A key challenge in studying democracy is understanding who runs for office and what factors influence their success, particularly when it comes to descriptive representation – the extent to which a legislature reflects the demographic makeup of the population. Until recently, however, researchers had limited data on Canadian political candidates. Professor Semra Sevi of the University of Toronto has created the largest dataset of its kind, documenting every candidate who ran in Canadian federal and Ontario provincial elections since 1867. This comprehensive dataset has already enabled several groundbreaking studies on Canadian democracy. Read More
The dataset is remarkable for its size, covering more than 46,500 federal candidates and over 15,500 provincial candidates. It includes key details about each candidate – such as their name, date of birth, occupation, indigenous origins, identification with the 2SLGBTQIA+ community, gender, party affiliation, election date, electoral district, incumbency status, and vote share. Crucially, each candidate is assigned a unique identifier, allowing for career tracking across multiple elections – whether they won, lost, switched parties, or ran again.
Professor Sevi has used this dataset to publish numerous studies. One of her early analyses, with colleagues at the University of Montreal, addressed whether women get fewer votes. By examining data on over 21,000 candidates since 1921 (when women first ran for Parliament), they found that women candidates receive virtually the same vote share as men. The difference is only about half a percentage point. While a larger gap of about 2.5 percentage points existed in the 1920s, the gap has since become statistically insignificant in recent elections. This suggests that political parties should recruit and promote more women candidates without fear of an electoral penalty.

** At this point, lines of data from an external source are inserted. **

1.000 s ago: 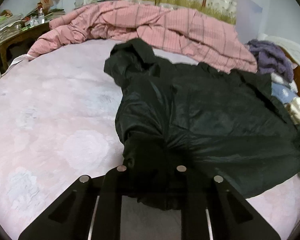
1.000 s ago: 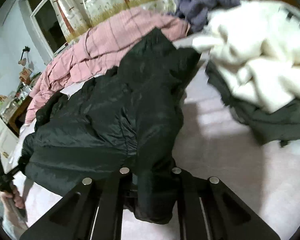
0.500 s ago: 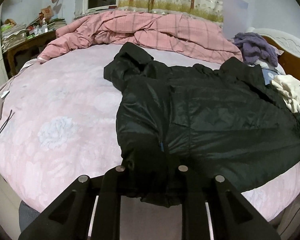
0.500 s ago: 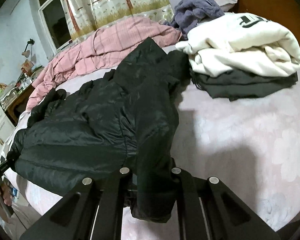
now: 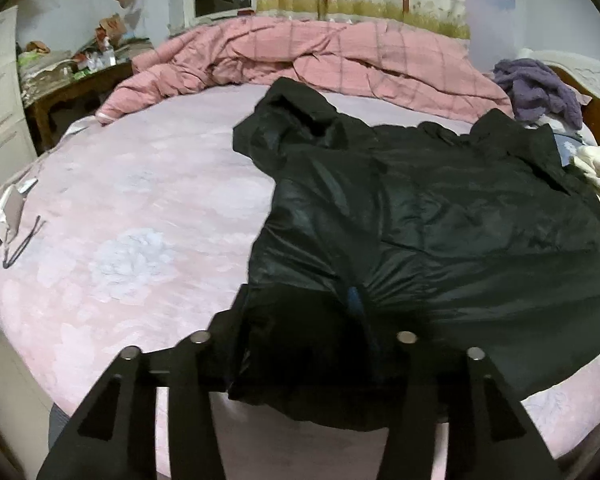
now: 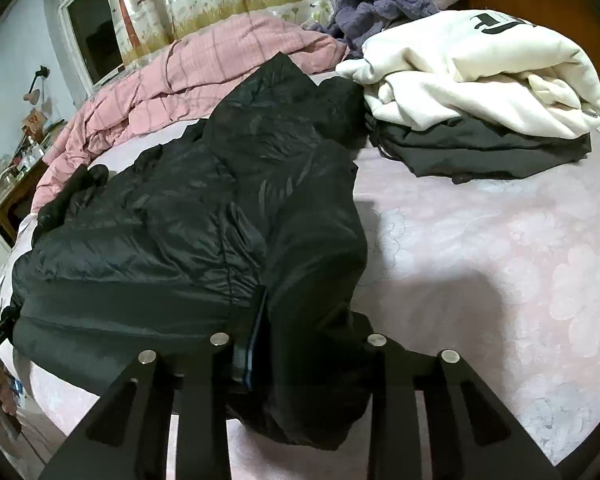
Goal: Fold large clothes
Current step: 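Open both tools and release the folded side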
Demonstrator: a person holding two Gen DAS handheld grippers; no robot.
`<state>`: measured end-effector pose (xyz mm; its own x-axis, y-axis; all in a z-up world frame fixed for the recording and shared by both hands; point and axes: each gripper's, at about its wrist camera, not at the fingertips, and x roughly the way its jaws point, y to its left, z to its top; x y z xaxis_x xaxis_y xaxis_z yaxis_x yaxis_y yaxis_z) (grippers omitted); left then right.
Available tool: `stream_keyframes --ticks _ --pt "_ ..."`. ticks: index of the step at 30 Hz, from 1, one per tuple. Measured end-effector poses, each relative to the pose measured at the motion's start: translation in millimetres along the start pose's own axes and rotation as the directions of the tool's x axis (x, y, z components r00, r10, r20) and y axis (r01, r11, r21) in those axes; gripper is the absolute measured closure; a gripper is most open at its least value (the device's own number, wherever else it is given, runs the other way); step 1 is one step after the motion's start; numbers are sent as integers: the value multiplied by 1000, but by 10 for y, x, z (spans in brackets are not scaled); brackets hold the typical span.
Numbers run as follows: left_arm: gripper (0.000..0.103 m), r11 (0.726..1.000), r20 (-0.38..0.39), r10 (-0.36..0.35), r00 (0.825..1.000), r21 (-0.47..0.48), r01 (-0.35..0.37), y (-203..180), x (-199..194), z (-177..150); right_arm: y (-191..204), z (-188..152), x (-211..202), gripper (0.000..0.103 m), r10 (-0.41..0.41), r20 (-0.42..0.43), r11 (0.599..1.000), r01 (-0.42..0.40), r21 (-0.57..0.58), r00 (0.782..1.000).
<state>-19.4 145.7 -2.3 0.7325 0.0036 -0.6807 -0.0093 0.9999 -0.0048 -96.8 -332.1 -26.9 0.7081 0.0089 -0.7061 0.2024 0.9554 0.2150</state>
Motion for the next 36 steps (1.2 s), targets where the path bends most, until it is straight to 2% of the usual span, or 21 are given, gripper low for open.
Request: stream_keyframes --ticks 2,3,5,7,9,11,13,15,17,19,22,24,27,29,32,36 --pt "38 1000 12 24 1000 -15 -23 42 -31 19 -24 4 -11 69 11 0 1000 -11 19 1000" --pt "37 999 35 37 999 -24 -36 68 -75 27 -30 8 -28 67 7 7 1000 -7 24 1000" --pt "28 999 67 45 997 -33 -43 118 -148 42 -11 26 -88 58 -33 45 999 33 5 998" --pt "19 997 113 70 991 -39 -66 145 -227 57 30 37 -166 56 -73 99 997 76 -29 992" --pt "18 996 147 84 986 -30 -81 149 -268 78 65 45 -264 50 -95 161 994 103 -45 982" --pt "16 995 163 101 981 -25 -98 144 -291 93 78 59 -352 40 -98 215 993 110 -44 972" --pt "13 995 187 96 978 -32 -92 149 -333 98 75 65 -444 33 -104 271 992 118 -35 957" --pt "9 996 218 86 972 -39 -80 148 -393 102 61 82 -501 31 -104 301 993 118 -28 948" --pt "1 996 258 88 962 -44 -80 130 -460 105 40 101 -522 23 -106 312 993 120 -24 944" --pt "0 993 282 115 953 -37 -109 91 -480 103 44 117 -487 23 -121 294 990 138 -39 948" --pt "0 988 254 151 955 -25 -149 48 -395 116 42 124 -428 23 -156 282 984 175 -41 947" --pt "0 990 261 138 956 -25 -136 32 -407 118 41 123 -434 23 -158 285 984 176 -39 946" --pt "0 988 285 149 947 -13 -152 -10 -445 114 47 108 -475 23 -161 308 983 181 -38 938" --pt "0 987 296 158 942 -18 -160 -34 -462 103 55 103 -476 18 -170 325 980 193 -39 930" --pt "0 993 302 118 946 -28 -115 -21 -488 96 58 130 -433 18 -192 322 976 216 -41 927" --pt "0 993 333 121 935 -45 -112 1 -559 106 66 139 -439 17 -201 334 973 226 -37 921"
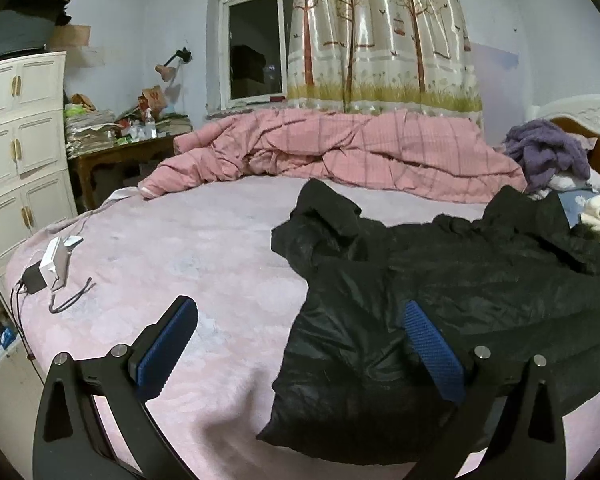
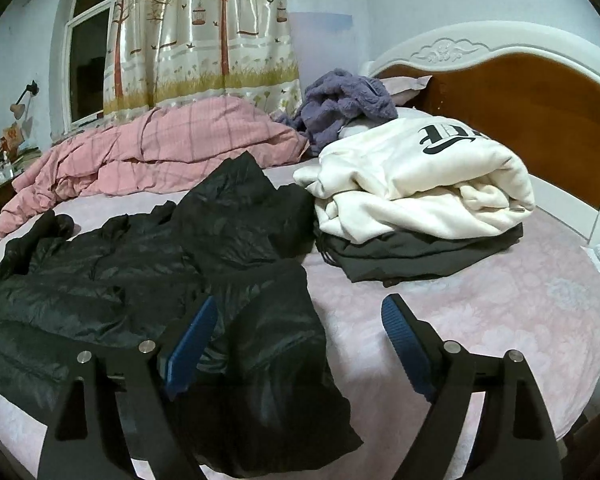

Building on this, Professor Sevi used the dataset to explore the incumbency advantage (those already holding office) in Canadian politics and whether this advantage differs between men and women. Her analysis of competitive districts in federal elections from 1990 to 2021 shows that winning candidates are more likely to run again, with men and women incumbents showing similar patterns. However, women who lose an election seem more likely to quit politics than their male counterparts.
Professor Sevi’s research has also uncovered interesting trends in Canadian politics over time. For example, while the proportion of women candidates has surged – from less than 1% in 1921 to 38% in 2021 – they still make up only 30% of elected representatives. Additionally, the data shows that electoral turnover in Canada is higher than in many other countries, which could create more opportunities for new candidates to enter politics. These findings highlight both the progress and the ongoing challenges in achieving a truly representative democracy.
Professor Sevi’s work demonstrates the usefulness of her dataset and its incredible potential for future research. Some of her other research using these data include examining: legislative log-rolling: using a proposal lottery to identify causal effects, the incumbency advantage in Canadian elections, working-class descriptive representation in Canada’s federal parties, the effects of proposal power on incumbents’ vote share (with updated results from a naturally occurring experiment), gender and political campaign contributions in Canada, whether women get fewer votes in Ontario provincial elections, whether lawyers receive more votes, and legislative party switching and the changing nature of the Canadian party system from 1867 to 2015.
Each of these studies sheds light on different aspects of Canadian politics, from gender and party representation to electoral advantages and voting behavior. This pioneering dataset is advancing our understanding of the complex forces that shape who represents Canadians in Parliament – and what this means for the future of Canadian democracy.